[Given material]
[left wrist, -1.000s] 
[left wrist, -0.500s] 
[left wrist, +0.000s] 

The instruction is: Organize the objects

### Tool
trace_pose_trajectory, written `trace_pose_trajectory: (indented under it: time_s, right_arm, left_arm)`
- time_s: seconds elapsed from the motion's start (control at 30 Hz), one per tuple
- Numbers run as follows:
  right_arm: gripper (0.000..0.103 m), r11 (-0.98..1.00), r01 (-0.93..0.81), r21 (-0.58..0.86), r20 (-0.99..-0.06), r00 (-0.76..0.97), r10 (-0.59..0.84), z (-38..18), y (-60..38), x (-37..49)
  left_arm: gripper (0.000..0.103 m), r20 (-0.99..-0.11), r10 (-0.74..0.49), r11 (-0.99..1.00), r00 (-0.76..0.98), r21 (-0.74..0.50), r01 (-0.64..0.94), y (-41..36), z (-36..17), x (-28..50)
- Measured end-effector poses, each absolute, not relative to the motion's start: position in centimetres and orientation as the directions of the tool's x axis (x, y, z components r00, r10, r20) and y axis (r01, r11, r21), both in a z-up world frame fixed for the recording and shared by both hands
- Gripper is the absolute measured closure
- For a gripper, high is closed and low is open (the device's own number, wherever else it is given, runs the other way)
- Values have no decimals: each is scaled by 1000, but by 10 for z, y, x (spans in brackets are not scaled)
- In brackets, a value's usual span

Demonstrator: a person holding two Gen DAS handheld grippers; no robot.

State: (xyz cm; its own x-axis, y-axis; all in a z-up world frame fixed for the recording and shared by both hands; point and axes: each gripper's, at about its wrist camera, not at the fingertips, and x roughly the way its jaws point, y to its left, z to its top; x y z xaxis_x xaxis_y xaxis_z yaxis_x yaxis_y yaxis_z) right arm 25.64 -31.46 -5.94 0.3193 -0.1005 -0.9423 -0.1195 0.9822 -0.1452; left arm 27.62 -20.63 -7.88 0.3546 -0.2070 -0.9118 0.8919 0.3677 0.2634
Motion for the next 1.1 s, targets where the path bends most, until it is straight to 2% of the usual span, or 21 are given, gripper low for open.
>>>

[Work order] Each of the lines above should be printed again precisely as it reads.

[Output for this task]
[left wrist, -1.000s] 
[left wrist, -0.500s] 
[left wrist, +0.000s] 

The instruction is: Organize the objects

### Tool
trace_pose_trajectory, written `trace_pose_trajectory: (indented under it: time_s, right_arm, left_arm)`
- time_s: seconds elapsed from the motion's start (control at 30 Hz), one per tuple
- Numbers run as follows:
  right_arm: gripper (0.000..0.103 m), r11 (-0.98..1.00), r01 (-0.93..0.81), r21 (-0.58..0.86), r20 (-0.99..-0.06), r00 (-0.76..0.97), r10 (-0.59..0.84), z (-38..18), y (-60..38), x (-37..49)
  left_arm: gripper (0.000..0.103 m), r20 (-0.99..-0.11), r10 (-0.74..0.49), r11 (-0.99..1.00), r00 (-0.76..0.98), r21 (-0.74..0.50), r01 (-0.64..0.94), y (-41..36), z (-36..17), x (-28..50)
- Measured end-effector poses, each absolute, not relative to the motion's start: position in centimetres and orientation as the directions of the tool's x axis (x, y, z components r00, r10, r20) and y axis (r01, r11, r21), both in a z-up world frame fixed for the recording and shared by both hands
- Gripper is the absolute measured closure
- For a gripper, high is closed and low is open (the device's own number, wherever else it is given, runs the other way)
- Values have no decimals: each is scaled by 1000, but by 10 for z, y, x (spans in brackets are not scaled)
- In brackets, a value's usual span

Demonstrator: a person holding two Gen DAS handheld grippers; no robot.

State: (xyz cm; its own x-axis, y-axis; all in a z-up world frame fixed for the recording and shared by both hands; point and axes: each gripper's, at about its wrist camera, not at the fingertips, and x roughly the way its jaws point, y to its left, z to its top; x y z xaxis_x xaxis_y xaxis_z yaxis_x yaxis_y yaxis_z) right arm 25.64 -31.46 -5.94 0.3193 -0.1005 -0.9423 -0.1195 0.9822 -0.1452; left arm 27.62 -20.63 -7.88 0.3546 -0.2070 -0.9118 0.8919 0.3677 0.2634
Motion for the next 1.1 s, targets where the path bends most, until it is straight to 2% of the usual span, or 21 are given, gripper low for open.
>>>

This completes the answer to the exercise.